Data entries
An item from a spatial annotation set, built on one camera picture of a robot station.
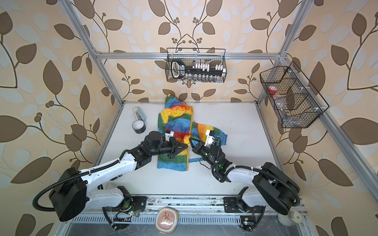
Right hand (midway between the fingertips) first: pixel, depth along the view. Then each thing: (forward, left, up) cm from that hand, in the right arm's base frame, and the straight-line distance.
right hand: (189, 140), depth 78 cm
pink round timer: (-34, +11, -16) cm, 39 cm away
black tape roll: (+24, +37, -18) cm, 48 cm away
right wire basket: (+11, -55, +16) cm, 58 cm away
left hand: (-5, 0, +3) cm, 6 cm away
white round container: (-35, -44, -8) cm, 57 cm away
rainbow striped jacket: (+28, +9, -15) cm, 34 cm away
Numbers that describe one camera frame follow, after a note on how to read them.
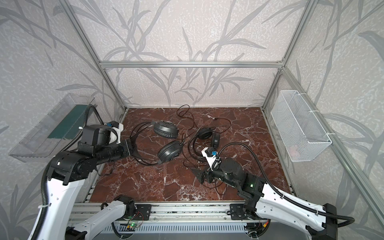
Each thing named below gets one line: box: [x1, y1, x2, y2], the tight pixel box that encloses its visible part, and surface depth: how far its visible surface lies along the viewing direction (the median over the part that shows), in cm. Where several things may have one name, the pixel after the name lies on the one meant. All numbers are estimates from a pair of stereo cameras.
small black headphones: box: [188, 127, 221, 161], surface depth 98 cm
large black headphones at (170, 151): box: [130, 120, 184, 166], surface depth 56 cm

» **Try it**
Set down every entry above verbatim, without pictures.

» **Written response**
An item from a spatial annotation set, built on one camera picture of a robot station.
Right hand (midway between the fingertips) first: pixel, depth along the view. Then each thing: (forward, left, up) cm from that hand, in the right arm's base frame, and the straight-line distance.
right hand: (189, 140), depth 78 cm
pink round timer: (-34, +11, -16) cm, 39 cm away
black tape roll: (+24, +37, -18) cm, 48 cm away
right wire basket: (+11, -55, +16) cm, 58 cm away
left hand: (-5, 0, +3) cm, 6 cm away
white round container: (-35, -44, -8) cm, 57 cm away
rainbow striped jacket: (+28, +9, -15) cm, 34 cm away
Numbers that describe one camera frame follow, after a note on how to read them.
Each thing named below gets one line: box: [x1, y1, x2, y2], the tight pixel box that encloses its visible part, and surface depth: how far its visible surface lies along the viewing direction (the median over the part that shows), in cm. Where several things may have one name, the pixel after the name lies on the one meant. All numbers are estimates from a pair of stereo cameras.
small black headphones: box: [188, 127, 221, 161], surface depth 98 cm
large black headphones at (170, 151): box: [130, 120, 184, 166], surface depth 56 cm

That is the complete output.